● **Exercise brief**
Beginning at the line containing "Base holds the", repeat each line below exactly up to and including the line containing "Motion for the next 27". Do not repeat the pictures.

(Extracted records)
------------------------------------------------

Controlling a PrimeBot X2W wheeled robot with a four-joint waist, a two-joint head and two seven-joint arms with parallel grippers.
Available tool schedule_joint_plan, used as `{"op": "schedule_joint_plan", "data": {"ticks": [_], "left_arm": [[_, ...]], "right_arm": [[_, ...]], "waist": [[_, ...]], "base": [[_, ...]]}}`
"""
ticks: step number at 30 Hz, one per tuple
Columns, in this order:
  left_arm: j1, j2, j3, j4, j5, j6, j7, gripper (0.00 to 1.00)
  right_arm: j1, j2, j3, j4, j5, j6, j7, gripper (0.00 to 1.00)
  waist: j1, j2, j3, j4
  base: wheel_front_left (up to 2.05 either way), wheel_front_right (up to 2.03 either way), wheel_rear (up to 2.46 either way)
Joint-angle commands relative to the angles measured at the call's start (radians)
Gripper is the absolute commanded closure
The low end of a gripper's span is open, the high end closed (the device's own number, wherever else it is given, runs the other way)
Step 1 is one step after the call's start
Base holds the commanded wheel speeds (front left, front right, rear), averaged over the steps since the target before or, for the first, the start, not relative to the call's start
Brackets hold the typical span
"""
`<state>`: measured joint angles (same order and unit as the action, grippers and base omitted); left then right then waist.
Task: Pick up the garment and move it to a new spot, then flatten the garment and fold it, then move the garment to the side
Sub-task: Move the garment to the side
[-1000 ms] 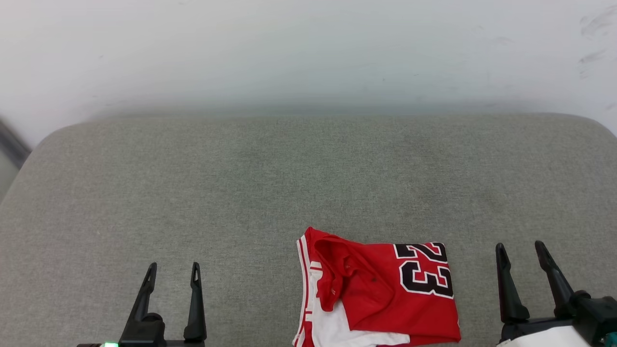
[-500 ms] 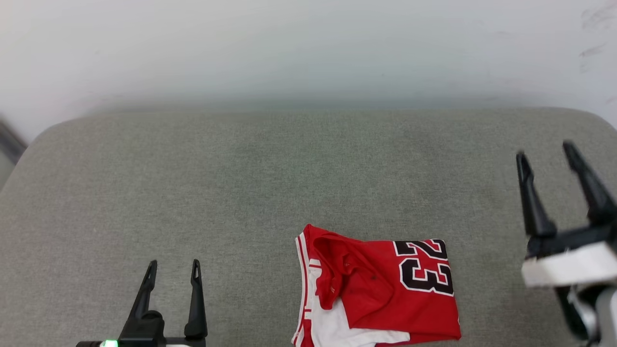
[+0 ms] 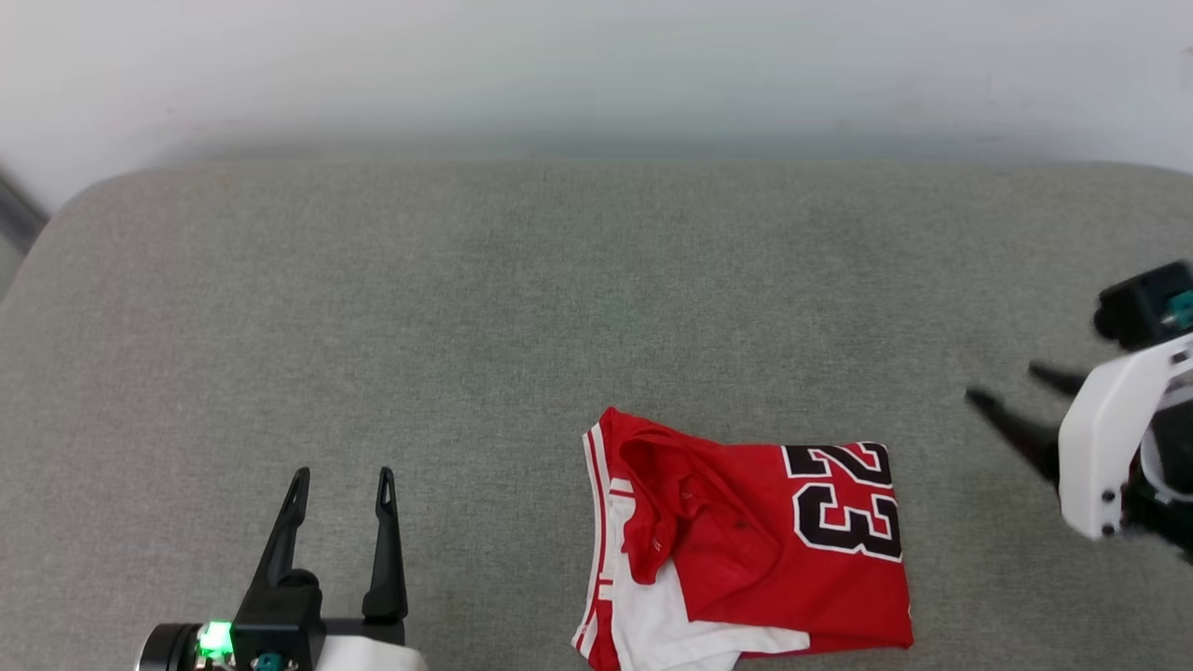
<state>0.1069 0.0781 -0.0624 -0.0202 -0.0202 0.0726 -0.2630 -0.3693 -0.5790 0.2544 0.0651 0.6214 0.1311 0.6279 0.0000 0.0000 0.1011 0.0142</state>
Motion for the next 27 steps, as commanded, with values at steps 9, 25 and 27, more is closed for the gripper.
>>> {"op": "schedule_joint_plan", "data": {"ticks": [9, 25, 27], "left_arm": [[-0.074, -0.008, -0.017, -0.004, 0.009, -0.014, -0.002, 0.00], [-0.168, -0.017, -0.053, 0.011, 0.008, -0.021, -0.002, 0.00], [-0.169, -0.017, -0.053, 0.014, 0.007, -0.019, -0.002, 0.00]], "right_arm": [[0.058, -0.021, 0.076, 0.066, 0.264, -0.001, 0.202, 0.00], [0.096, 0.128, 0.274, 0.272, 0.364, -0.002, 0.162, 0.00], [0.080, 0.126, 0.291, 0.278, 0.356, -0.002, 0.124, 1.00]], "waist": [[0.0000, 0.0000, 0.086, 0.035], [0.0000, 0.0000, 0.188, 0.103], [0.0000, 0.0000, 0.185, 0.104]], "base": [[0.00, 0.00, 0.00], [0.00, 0.00, 0.00], [0.00, 0.00, 0.00]]}}
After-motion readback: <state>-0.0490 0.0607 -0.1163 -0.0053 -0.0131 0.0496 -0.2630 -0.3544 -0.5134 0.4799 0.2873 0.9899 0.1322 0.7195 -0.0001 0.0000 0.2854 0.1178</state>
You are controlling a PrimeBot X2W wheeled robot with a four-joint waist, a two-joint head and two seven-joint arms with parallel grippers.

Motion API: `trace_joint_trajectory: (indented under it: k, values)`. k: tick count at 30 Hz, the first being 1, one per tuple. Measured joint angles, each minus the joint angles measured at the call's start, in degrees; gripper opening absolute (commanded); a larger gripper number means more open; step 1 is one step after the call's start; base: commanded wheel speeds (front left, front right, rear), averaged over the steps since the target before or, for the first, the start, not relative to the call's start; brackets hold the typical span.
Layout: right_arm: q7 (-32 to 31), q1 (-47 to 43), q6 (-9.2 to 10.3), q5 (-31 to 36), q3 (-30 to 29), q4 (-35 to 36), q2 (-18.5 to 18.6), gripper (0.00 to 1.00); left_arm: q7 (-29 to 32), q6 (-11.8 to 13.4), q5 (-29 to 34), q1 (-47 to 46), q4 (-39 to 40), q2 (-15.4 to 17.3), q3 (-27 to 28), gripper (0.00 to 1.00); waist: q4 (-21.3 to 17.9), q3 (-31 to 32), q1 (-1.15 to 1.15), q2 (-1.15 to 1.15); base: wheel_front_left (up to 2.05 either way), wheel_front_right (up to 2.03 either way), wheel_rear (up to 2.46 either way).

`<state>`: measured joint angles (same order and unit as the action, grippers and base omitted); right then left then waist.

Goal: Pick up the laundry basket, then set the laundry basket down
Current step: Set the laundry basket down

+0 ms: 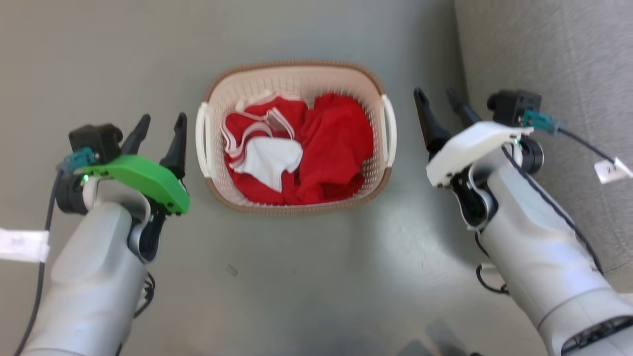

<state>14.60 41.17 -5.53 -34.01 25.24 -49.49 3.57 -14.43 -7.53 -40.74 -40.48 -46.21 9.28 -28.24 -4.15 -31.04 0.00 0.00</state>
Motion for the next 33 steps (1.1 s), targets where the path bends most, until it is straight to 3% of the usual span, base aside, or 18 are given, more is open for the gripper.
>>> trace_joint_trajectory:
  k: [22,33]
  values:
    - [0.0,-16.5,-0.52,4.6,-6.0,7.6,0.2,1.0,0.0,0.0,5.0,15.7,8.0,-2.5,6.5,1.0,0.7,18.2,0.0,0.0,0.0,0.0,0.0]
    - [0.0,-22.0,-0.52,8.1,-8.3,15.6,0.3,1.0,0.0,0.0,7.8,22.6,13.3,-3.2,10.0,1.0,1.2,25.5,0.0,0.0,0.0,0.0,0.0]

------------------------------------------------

● **Result**
Base holds the commanded wheel speeds (front left, front right, rear), averaged over the steps since the target before or, for the first, the start, not relative to the call's start
Brackets hold the typical span
"""
`<state>`: measured joint angles (same order and unit as the action, grippers and base omitted); left then right then waist.
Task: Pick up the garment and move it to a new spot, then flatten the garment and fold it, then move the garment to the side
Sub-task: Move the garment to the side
[-1000 ms] 
[-500 ms] 
[+0 ms] 
<state>0.1069 0.0781 -0.0624 -0.0202 -0.0202 0.0726 -0.2630 -0.3693 -0.5790 0.2544 0.0651 0.6214 0.1311 0.6279 0.0000 0.0000 0.1011 0.0142</state>
Motion for the next 27 steps, as commanded, with values at steps 9, 25 and 27, more is closed for the gripper.

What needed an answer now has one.